January 22, 2021, 15:30–17:00
Job Market Seminar
In this paper, I show that dynamic discrete choice (DDC) models with continuous permanent unobserved heterogeneity are identified. The existing DDC literature controls for permanent unobserved heterogeneity through finite mixtures — that is, by assuming there is a finite number of agent ‘types’. In contrast, I show that DDC models with infinitely many agent types are identified. Relative to the existing literature, I exploit commonly imposed assumptions to show identification under low-level conditions. My results apply to both finite- and infinitehorizon DDC models, do not require a full support assumption, nor a large panel, and place no parametric restriction on the distribution of unobserved heterogeneity.

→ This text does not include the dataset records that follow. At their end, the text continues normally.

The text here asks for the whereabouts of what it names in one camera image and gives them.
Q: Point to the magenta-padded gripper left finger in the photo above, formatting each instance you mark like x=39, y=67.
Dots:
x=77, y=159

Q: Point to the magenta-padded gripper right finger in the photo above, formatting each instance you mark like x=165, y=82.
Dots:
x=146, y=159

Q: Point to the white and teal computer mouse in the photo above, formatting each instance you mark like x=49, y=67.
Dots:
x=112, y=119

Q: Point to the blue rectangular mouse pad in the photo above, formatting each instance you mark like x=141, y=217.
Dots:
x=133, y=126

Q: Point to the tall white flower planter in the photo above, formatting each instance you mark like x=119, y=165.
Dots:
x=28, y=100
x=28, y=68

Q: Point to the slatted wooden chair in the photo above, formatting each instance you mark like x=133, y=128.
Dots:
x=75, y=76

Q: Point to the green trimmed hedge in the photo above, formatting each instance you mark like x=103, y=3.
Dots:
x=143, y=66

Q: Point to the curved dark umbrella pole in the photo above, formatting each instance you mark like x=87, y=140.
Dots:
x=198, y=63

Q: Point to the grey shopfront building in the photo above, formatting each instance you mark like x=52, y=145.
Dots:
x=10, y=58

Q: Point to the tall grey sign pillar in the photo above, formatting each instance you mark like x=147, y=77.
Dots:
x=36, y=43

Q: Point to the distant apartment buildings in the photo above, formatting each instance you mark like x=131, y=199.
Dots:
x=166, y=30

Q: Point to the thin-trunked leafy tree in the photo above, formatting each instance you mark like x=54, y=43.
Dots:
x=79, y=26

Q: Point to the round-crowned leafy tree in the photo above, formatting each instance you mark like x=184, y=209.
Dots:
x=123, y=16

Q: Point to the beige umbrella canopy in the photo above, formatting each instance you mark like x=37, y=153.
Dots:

The results provide a number of advantages for applied work. First, commonly used structural models can be estimated with more flexible heterogeneity. Second, my results do not require that the number of types be known a priori. Although there is rarely a theoretical reason for the number of types to be known, it is a common assumption in applied and theoretical work. Finally, the proposed seminonparametric estimator can be implemented using familiar parametric methods. I illustrate these advantages by applying my results to the labor force participation model of Altu˘g and Miller (1998). In this model, permanent unobserved heterogeneity may be interpreted as individual-specific labor productivity, and my results imply that the distribution of labor productivity can be estimated from the participation model.